The Spatial Planning and Development Act (commonly referred to as the Pasqua Act) legislated in 1995 following active discussion on spatial policy in the 1990s, together with the Spatial Planning and Sustainable Development Act (commonly referred to as the Voynet Act) legislated in 1999 to amend the foregoing, form the framework for the current spatial policy. Also in 2010 Grenelle 2 Act was legislated which incorporated the aspect of sustainable development.
Figure:Regional Spatial Projects of Region of Île-de-France
Source：Conseil régional d'Île-de-France (2013) "Schéma directeur de la région Île-de-France"
Spatial Planning in the capital region was dealt by the Region of Île-de-France in coordination with the national government, based on SDRIF covering Paris which was established in 1994. Region of Île-de-France prepared a new SDRIF in 2008 however it didn't meet with Council of State's approval. Meanwhile the national government legislated Act of Grand Paris which includes the intention of national government to guide development of the area through Public Corporation of Grand Paris (Société du Grand Paris) and Paris-Saclay Public Corporation (Établissement Public Paris Saclay).

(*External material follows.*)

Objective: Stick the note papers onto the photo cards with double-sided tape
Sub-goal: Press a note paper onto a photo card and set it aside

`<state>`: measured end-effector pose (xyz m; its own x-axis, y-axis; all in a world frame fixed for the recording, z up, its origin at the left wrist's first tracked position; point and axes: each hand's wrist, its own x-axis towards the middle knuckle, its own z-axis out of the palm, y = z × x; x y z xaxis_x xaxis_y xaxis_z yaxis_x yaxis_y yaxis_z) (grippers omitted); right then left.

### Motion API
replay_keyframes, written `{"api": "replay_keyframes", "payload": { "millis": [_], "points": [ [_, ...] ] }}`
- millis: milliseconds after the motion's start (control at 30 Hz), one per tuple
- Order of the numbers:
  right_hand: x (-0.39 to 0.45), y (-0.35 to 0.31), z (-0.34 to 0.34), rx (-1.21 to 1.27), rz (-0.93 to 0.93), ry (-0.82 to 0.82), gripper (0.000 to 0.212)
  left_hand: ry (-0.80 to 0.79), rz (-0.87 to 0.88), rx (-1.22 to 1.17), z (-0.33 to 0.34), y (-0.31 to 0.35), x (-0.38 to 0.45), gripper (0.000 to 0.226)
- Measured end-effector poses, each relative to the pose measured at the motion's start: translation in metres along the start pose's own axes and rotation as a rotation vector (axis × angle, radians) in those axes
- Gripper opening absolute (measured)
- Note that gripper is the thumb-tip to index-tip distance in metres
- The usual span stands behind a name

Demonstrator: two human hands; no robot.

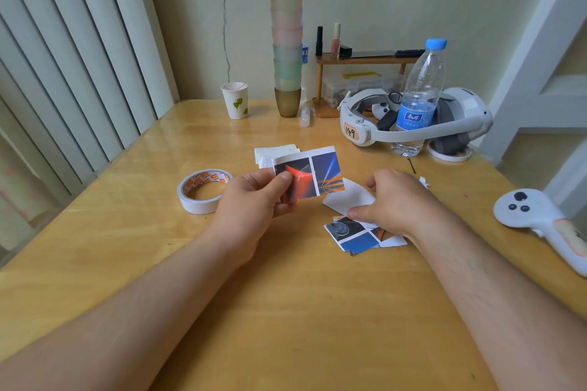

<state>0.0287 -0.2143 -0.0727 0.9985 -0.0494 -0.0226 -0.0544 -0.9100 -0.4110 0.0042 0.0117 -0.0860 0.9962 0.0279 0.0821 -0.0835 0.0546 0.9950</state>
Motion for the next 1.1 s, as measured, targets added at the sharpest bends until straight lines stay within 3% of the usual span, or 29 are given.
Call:
{"api": "replay_keyframes", "payload": {
  "millis": [100,300,433,600,700,900,1100],
  "points": [
    [0.003,0.001,0.001,-0.015,-0.009,-0.007,0.043,0.0,0.002,-0.007,0.0,0.001,-0.001,0.054],
    [-0.004,0.004,0.001,0.016,-0.021,0.035,0.043,0.004,-0.006,-0.003,0.0,0.0,0.0,0.054],
    [-0.005,0.008,-0.013,0.295,-0.039,0.14,0.005,-0.014,0.002,-0.026,-0.002,-0.002,0.001,0.049],
    [-0.003,0.008,-0.024,0.837,-0.037,0.307,0.029,-0.008,0.006,-0.049,-0.003,-0.003,0.002,0.025],
    [-0.001,0.007,-0.023,1.013,-0.047,0.337,0.028,0.003,0.003,-0.04,-0.004,-0.005,0.003,0.021],
    [-0.006,0.0,-0.026,1.392,0.025,0.113,0.009,0.035,0.028,-0.019,-0.006,-0.006,0.003,0.008],
    [-0.012,-0.01,-0.022,1.459,-0.042,0.036,0.023,0.03,0.068,0.086,-0.005,-0.005,0.0,0.011]
  ]
}}
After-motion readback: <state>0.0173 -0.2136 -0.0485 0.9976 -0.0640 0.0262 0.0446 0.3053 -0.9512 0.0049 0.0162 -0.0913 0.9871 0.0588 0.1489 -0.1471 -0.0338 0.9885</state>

Act of Grand Paris states to develop housing and science technology centres mainly through development of public transport network by making use of State-region project contracts (Contrats de Projets État-Région), and it is planned to create ten development cores and to bring interaction between them. Region of Îe-de-France is preparing a plan based on SDRIF formulated in 2008, mainly in the field of public transport development, of which the drafted SDRIF had been revised based on the agreement of the president and governor.
The new SDRIF was approved by the Regional Assembly in October 2013, then by Council of State in December 2013.
Principal measures for strengthening regional competitiveness include integral support for companies and the like through the improvement of centers of competitiveness (71 centers as of May 2010; budget of approximately 1.5 billion euro in three years allocated mainly by state and government agencies).
Measures that mostly involve rural areas include a mechanism where communes, inter-communal administrations, and other organs form of 'Pays' (regional scale living area) to address local issues with the contractual support of the state and the region. (370 Pays have been established or are in planning as of January 2011, involving 47% of the population).
Financial means of regional support include various tax measures, in addition to the Spatial Improvement Subsidy (PAT) established in 1982 by consolidating the different subsidies.
Support from the EU Structural Fund is also used in combination with domestic support measures. Subsequent to the 2000-2006 period, France has not had any convergence regions with a per capita national income of less than 75% of the EU average, except overseas.